Originally Posted by
sephiroth1084
I think it's too difficult to determine a majority of situations in DDO. If nothing else, the ability for several other characters to SPOT traps and hidden monsters before running into them means that better options exist. Not running into danger is necessarily better for the group than running into it. There's really no way to avoid that one: spotting a trap before you run into it results in less damage than running into it. Not taking damage from a trap, or not alerting monsters, results in less damage as well.
Less damage = less healing, less rebuffing and less mana being spent in general.
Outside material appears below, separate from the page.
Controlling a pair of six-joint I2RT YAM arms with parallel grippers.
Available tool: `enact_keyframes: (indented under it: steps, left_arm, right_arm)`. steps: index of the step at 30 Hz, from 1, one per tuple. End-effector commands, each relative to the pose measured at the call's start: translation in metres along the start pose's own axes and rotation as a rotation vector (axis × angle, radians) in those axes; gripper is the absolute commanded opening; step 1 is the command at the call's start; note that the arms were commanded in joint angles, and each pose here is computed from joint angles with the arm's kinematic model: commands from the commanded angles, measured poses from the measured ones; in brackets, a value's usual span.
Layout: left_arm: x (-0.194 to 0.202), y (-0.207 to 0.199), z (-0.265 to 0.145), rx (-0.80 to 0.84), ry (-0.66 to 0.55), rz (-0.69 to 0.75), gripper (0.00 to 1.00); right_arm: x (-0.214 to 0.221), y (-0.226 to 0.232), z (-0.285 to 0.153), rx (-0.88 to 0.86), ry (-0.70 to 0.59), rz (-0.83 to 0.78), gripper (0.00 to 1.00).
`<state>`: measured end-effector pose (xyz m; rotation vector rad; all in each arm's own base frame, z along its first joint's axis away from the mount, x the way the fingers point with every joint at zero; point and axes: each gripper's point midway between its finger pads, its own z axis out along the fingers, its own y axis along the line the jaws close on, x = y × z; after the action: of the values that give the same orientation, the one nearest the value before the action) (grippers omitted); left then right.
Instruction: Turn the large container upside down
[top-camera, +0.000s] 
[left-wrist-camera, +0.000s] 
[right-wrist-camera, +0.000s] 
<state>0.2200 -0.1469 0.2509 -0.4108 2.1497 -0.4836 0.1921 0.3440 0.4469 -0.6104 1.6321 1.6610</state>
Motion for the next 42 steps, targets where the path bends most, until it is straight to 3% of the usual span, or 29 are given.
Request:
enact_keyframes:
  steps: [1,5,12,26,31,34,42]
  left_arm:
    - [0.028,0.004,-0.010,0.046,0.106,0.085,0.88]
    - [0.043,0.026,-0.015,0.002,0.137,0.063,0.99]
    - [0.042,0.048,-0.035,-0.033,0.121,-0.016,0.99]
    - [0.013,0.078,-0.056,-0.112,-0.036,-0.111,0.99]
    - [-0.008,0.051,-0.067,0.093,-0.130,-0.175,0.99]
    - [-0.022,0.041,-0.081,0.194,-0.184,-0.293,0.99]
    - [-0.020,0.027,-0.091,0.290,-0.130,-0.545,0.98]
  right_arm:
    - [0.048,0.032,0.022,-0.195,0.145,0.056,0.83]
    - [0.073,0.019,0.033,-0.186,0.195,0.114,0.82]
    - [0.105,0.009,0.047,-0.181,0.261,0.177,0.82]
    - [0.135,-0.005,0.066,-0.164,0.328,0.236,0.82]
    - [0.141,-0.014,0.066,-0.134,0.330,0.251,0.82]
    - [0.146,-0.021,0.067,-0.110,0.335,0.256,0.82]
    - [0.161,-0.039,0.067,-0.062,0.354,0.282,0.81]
It also often results in getting through quests faster.
A scout is someone who moves ahead of a group, performing reconnaissance, whether that means finding traps, ambushes, sneaky monsters or simply pointing out that there are two casters in the next room. The important feature, in this discussion, is that the scout is the character moving ahead of the party. In a quest with traps, the scout is going to be either spotting them or wandering into them first.
As Thrudh pointed out, a barbarian who is scouting will necessarily require healing, whereas a character with Evasion may not. That is an important distinction when many healers are constantly complaining about how resource intensive many characters, especially barbarians can be. And barbarians require quite a lot of healing to begin with.
I do want better players. Better players aren't the barbarians running ahead of the party, springing traps, taking lots of damage and shouting for buffs and hjeals. Better characters assess their role in the group, and adapt from one party, one quest, to the next.
They aren't equal. There is a difference between being equally good at something, and being the best choice in different situations and attaining a sort of equality in degree of use. It is the player who makes any character, in most cases, but you can play to your abilities or away from them.
Even aside from his obvious bias toward barbarians, Axer also really likes to be the center of attention. That's pretty indisputable if you've ever even seen one of his LFMs, let alone grouped with him, and it comes through pretty clearly here.